▸ WHAT TO WORK ON: Each line containing the word "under" must be copied from the material below.
=======
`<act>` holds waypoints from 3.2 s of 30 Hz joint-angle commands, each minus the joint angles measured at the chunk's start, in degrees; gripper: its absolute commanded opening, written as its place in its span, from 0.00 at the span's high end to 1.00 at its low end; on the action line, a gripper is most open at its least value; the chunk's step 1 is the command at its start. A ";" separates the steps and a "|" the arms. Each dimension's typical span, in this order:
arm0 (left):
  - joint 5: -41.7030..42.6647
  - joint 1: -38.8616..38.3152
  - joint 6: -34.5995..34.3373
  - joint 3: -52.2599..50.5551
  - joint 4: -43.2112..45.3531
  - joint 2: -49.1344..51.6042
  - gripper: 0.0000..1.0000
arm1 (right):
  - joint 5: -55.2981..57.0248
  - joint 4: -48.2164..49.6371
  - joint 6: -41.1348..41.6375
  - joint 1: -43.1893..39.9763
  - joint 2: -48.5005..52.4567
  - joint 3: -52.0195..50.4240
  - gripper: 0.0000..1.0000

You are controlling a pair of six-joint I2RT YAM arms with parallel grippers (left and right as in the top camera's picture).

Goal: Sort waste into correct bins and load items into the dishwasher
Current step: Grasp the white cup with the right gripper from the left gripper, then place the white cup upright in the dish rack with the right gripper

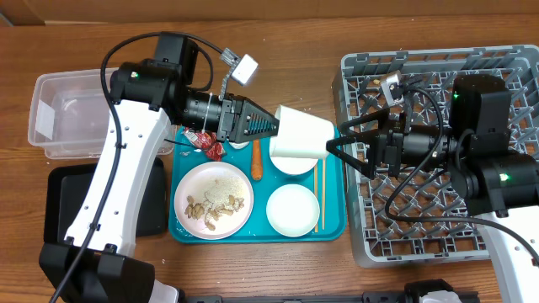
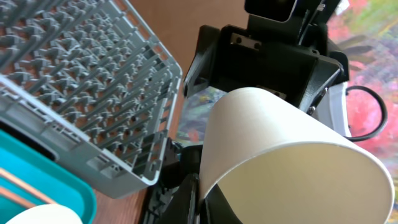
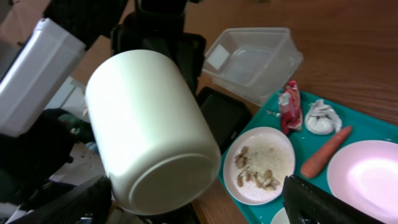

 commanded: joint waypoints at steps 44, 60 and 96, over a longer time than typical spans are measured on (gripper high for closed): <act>2.23 -4.15 -3.45 -0.46 9.07 -0.24 0.00 | 6.99 -1.88 -4.20 4.50 -4.44 1.14 0.31; 1.46 2.43 -8.50 -0.46 11.08 -0.24 0.00 | 56.00 -28.44 20.70 -7.91 -10.91 1.14 0.31; -12.76 -0.55 -8.52 -0.46 10.60 -0.24 0.06 | 57.27 -32.89 18.60 0.00 16.59 3.80 0.08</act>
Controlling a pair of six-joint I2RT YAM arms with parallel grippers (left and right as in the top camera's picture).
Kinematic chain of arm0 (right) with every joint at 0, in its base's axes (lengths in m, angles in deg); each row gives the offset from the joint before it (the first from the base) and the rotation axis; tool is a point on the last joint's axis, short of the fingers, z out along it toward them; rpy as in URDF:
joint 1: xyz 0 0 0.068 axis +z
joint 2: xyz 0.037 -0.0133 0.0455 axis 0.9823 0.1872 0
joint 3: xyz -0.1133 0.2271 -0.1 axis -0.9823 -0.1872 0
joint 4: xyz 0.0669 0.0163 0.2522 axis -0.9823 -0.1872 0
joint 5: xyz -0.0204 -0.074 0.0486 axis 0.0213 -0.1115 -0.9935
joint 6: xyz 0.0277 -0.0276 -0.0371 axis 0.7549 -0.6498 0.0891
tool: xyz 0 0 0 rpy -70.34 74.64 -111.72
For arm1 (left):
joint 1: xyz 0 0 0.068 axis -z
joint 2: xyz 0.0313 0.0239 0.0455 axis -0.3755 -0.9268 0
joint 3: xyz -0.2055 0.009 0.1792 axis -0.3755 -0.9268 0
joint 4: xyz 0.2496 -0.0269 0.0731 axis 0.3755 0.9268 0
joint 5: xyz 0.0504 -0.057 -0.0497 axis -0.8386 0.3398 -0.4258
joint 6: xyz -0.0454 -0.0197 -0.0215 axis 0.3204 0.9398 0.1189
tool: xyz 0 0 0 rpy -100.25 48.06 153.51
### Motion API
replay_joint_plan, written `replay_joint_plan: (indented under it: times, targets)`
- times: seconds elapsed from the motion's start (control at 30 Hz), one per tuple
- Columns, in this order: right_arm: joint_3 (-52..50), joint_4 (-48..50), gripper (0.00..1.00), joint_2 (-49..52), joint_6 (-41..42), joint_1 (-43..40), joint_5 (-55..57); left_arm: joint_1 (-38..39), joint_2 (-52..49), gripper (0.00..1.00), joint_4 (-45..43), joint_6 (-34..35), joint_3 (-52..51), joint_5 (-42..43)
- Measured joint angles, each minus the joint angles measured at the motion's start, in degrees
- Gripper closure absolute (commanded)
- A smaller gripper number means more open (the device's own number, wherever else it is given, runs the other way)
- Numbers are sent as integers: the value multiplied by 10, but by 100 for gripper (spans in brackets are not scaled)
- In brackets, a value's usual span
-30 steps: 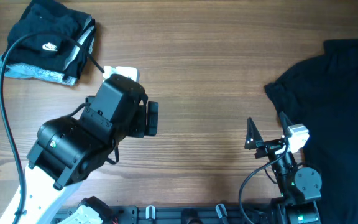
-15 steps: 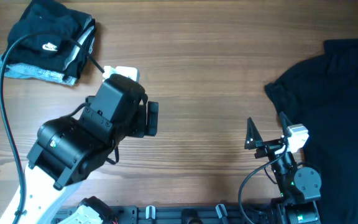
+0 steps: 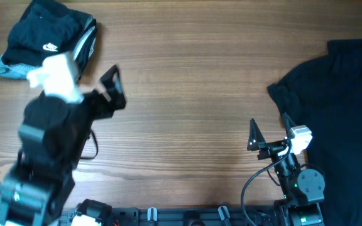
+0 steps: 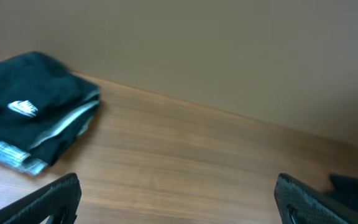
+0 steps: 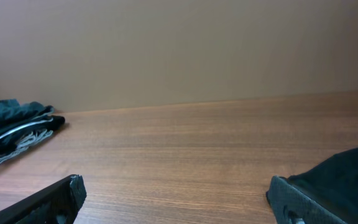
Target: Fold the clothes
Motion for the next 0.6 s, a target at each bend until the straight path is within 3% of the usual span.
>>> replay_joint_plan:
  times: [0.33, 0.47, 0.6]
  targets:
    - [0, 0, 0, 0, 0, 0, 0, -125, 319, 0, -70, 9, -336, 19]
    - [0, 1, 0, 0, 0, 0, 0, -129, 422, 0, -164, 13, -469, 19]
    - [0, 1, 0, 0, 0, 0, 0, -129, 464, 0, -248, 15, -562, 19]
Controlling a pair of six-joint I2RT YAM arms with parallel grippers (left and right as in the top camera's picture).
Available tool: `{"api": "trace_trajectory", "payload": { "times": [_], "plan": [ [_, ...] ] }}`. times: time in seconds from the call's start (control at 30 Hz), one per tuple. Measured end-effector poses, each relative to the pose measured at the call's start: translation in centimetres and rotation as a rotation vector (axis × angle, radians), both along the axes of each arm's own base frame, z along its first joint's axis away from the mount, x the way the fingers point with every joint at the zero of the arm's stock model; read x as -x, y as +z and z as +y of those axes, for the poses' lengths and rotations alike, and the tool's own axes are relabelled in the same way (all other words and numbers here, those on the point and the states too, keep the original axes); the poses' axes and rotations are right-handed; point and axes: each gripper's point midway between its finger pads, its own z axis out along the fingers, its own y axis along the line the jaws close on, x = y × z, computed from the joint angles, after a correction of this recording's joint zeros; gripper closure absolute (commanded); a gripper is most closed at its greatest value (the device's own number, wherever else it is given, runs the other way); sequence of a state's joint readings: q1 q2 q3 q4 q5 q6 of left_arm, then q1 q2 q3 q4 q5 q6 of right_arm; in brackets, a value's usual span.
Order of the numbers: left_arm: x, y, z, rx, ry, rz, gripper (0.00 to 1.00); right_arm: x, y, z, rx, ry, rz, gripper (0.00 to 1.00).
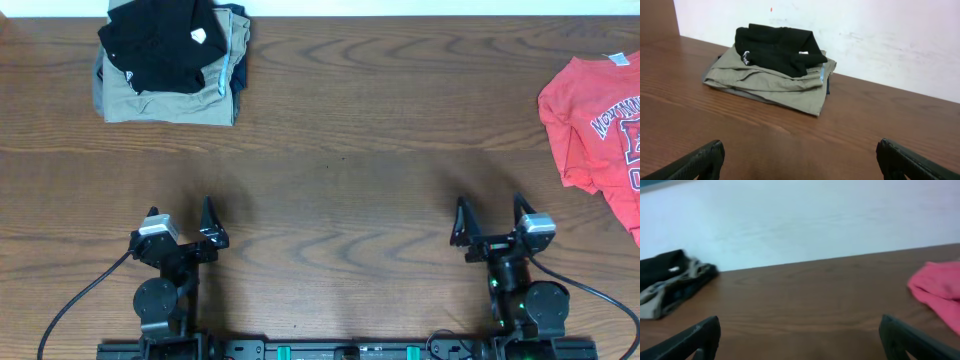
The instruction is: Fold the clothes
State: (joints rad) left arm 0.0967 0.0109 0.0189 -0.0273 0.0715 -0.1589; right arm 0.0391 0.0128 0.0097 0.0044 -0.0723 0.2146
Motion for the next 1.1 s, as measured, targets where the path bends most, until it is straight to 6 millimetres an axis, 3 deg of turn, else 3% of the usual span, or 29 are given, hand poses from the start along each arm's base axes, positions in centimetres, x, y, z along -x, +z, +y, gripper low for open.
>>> {"api": "trace_trajectory", "payload": {
  "times": [0.2,1.1],
  "plan": [
    [0.0,0.0,0.0,0.0,0.0,0.0,0.02,0.0,-1.8,-1.2,0.001,-0.047,0.072,0.01],
    [0.0,0.0,0.0,0.0,0.0,0.0,0.02,0.0,-1.8,-1.2,0.022,-0.048,0.069,0.01]
  ]
}}
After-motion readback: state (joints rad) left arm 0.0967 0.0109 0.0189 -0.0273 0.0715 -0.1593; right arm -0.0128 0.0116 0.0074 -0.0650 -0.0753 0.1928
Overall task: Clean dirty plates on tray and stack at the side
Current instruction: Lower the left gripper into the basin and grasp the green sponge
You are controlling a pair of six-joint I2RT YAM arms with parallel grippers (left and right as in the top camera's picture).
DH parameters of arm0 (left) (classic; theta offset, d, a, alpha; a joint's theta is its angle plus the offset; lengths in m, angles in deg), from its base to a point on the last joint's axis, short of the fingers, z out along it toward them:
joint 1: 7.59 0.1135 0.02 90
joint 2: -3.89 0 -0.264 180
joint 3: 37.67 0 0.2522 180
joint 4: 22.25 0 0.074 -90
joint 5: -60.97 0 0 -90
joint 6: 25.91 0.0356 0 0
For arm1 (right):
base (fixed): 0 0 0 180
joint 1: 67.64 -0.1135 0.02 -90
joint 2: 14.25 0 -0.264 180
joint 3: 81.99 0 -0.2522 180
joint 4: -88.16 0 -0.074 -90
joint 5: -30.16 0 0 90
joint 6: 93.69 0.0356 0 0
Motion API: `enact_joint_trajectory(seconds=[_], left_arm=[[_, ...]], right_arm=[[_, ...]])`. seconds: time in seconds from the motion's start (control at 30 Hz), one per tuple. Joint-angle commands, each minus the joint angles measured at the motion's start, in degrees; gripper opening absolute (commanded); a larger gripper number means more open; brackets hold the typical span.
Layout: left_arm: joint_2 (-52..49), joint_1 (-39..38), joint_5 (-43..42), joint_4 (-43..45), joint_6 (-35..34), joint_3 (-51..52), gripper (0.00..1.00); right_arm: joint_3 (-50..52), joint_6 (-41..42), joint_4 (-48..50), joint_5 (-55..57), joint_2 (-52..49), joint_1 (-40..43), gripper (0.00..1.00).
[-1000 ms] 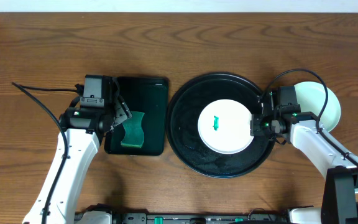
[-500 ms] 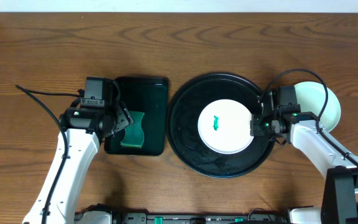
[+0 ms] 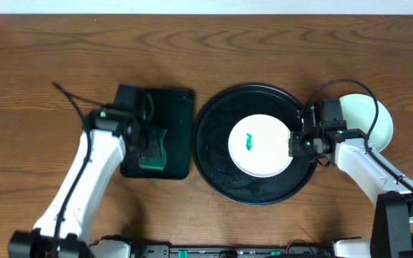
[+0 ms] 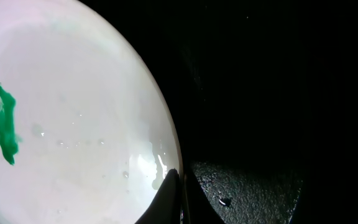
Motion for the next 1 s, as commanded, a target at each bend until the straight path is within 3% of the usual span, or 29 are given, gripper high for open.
enact_joint_trajectory(seconds=[0.0,0.17,0.97], left_arm=[[-3.3,0.0,-1.0,-0.4,2.8,-4.1,0.55],[-5.9,0.0,-1.0,1.0,2.8,-3.9,0.64],[-8.9,0.0,2.4,10.8,2.4,1.9,0.59]], right_arm=[[0.3,0.0,0.2,1.0,1.0,-0.3,0.01],[0.3,0.0,0.0,1.0,1.0,-0.3,0.01],[0.3,0.0,0.2,1.0,1.0,-0.3,0.02]])
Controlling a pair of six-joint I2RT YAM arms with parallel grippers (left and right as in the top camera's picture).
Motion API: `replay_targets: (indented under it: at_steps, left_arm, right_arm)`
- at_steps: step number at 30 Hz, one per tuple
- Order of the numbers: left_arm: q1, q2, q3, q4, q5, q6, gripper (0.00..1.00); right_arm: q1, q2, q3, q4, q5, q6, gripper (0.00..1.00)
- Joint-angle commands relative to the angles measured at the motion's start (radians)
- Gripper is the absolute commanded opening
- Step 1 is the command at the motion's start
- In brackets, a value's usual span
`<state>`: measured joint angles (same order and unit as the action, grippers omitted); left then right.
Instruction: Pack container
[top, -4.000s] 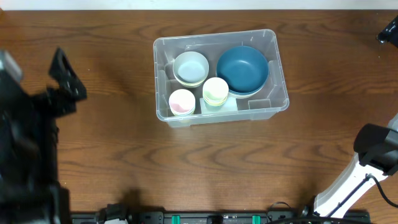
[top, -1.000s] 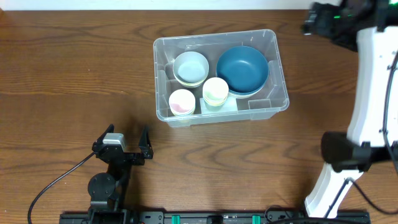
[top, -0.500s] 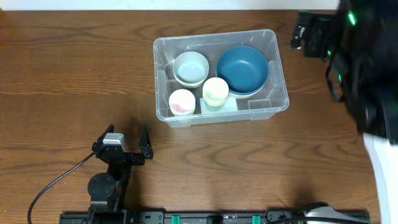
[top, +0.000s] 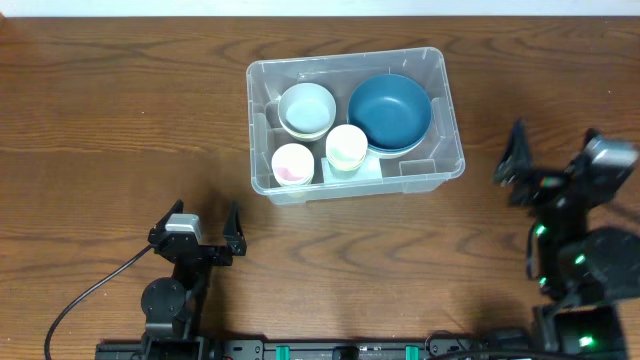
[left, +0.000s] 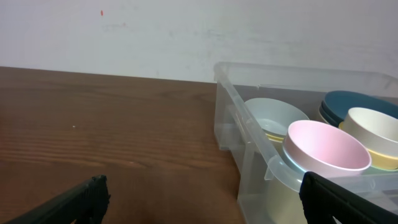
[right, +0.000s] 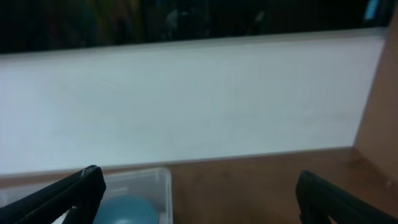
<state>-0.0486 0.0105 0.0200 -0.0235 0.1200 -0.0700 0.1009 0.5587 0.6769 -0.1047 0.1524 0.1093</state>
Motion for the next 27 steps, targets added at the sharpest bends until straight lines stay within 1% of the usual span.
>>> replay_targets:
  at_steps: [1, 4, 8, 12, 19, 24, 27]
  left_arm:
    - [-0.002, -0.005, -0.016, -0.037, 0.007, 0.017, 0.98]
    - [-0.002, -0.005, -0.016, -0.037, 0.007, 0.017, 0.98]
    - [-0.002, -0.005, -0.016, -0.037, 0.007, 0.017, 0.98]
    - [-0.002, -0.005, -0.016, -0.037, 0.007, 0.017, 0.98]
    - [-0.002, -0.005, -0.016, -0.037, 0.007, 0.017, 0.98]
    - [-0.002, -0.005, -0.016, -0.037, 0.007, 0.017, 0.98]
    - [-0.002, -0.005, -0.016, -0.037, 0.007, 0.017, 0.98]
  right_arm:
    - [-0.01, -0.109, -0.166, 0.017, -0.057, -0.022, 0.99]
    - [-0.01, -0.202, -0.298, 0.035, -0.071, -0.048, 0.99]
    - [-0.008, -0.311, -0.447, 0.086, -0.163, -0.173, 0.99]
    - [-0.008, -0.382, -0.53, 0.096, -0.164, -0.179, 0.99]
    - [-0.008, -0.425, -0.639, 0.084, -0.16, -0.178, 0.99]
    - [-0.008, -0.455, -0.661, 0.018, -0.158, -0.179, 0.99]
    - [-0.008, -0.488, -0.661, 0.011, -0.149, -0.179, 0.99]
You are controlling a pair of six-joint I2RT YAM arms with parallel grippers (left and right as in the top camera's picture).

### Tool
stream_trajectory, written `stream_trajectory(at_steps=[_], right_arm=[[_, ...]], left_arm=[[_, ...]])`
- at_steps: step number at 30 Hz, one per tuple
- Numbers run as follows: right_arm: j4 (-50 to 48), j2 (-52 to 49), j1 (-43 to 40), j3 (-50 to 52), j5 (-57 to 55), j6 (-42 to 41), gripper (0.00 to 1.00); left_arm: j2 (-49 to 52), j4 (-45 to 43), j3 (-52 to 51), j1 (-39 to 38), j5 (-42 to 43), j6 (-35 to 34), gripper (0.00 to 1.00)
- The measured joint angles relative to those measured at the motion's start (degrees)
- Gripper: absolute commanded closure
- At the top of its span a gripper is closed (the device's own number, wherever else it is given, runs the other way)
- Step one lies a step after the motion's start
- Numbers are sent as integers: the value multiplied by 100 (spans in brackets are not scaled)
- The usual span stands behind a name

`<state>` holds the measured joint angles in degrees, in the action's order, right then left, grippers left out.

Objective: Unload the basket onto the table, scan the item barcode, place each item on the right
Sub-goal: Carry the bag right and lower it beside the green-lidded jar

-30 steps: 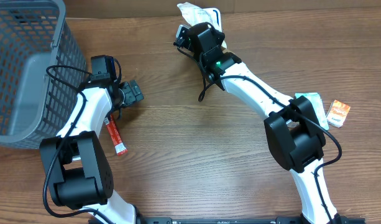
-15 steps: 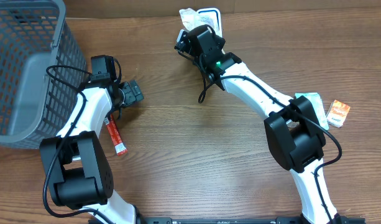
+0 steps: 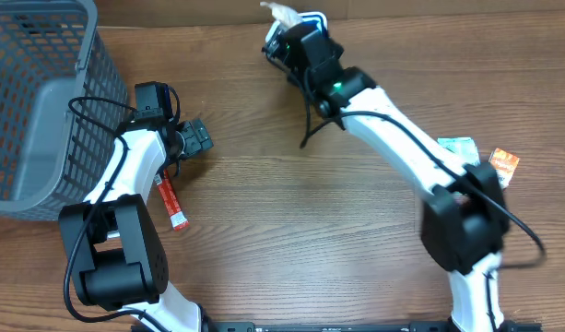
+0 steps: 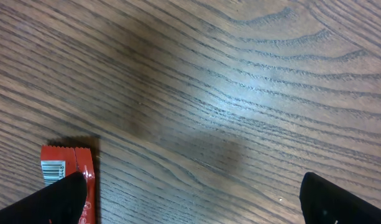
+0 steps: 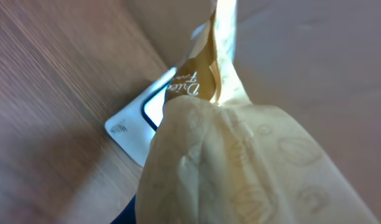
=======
▸ WRITTEN ANSWER:
replay_joint_plan, written `replay_joint_plan: (indented under it: times, targets)`
Motion API: `replay_targets: (indented under it: at_steps, left_arm, right_arm)`

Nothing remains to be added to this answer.